__Work to be completed__. Which lines below hold the word "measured"? Copy all of them.

__Dataset excerpt__.
§ §

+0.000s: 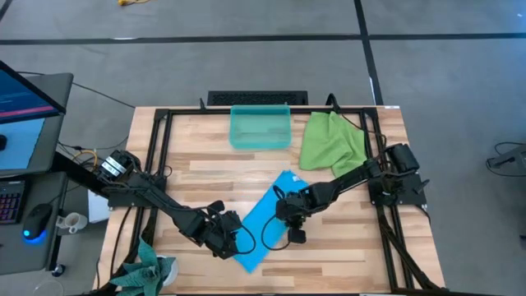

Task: Roll microfiber towels into tight, uniform cylinder then place into a basket
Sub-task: Fold the blue microfiber cloth

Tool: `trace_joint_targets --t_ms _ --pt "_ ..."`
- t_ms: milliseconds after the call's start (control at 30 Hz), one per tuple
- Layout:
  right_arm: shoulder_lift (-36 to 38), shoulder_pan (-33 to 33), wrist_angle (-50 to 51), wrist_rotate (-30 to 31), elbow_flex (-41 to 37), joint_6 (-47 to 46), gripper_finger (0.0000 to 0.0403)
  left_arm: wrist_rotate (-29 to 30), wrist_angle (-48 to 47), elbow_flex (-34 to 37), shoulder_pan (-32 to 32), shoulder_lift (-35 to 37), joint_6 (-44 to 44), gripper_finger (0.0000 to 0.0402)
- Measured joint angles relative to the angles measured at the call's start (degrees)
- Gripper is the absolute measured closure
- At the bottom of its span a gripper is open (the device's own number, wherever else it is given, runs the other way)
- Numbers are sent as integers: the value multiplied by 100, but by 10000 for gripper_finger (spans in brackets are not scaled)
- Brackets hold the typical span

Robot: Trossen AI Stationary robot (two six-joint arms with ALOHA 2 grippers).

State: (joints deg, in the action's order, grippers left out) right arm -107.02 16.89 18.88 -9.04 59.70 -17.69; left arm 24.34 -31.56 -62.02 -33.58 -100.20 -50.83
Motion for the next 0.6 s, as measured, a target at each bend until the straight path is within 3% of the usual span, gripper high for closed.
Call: trace_joint_targets --t_ms 167,400,600 --pt "425 244 530 314 -21 166 378 67 243 9 18 -11 593 274" --pt "1090 802 1225 1789 -7 88 375 112 1243 49 131 -113 1567 274" --pt "1418 1266 2029 3213 -82 -553 376 -44 2227 38 362 -384 2151 274"
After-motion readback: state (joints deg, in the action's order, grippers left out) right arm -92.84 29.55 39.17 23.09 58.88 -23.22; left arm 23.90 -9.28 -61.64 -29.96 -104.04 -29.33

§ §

__Result of this task__.
- Measured joint angles relative to the angles measured at the call's start (degrees)
- Gripper is the absolute measured closure
Motion for the next 0.6 s, as measured, a target at each bend until the straight path is within 3% of the usual span, gripper high for closed.

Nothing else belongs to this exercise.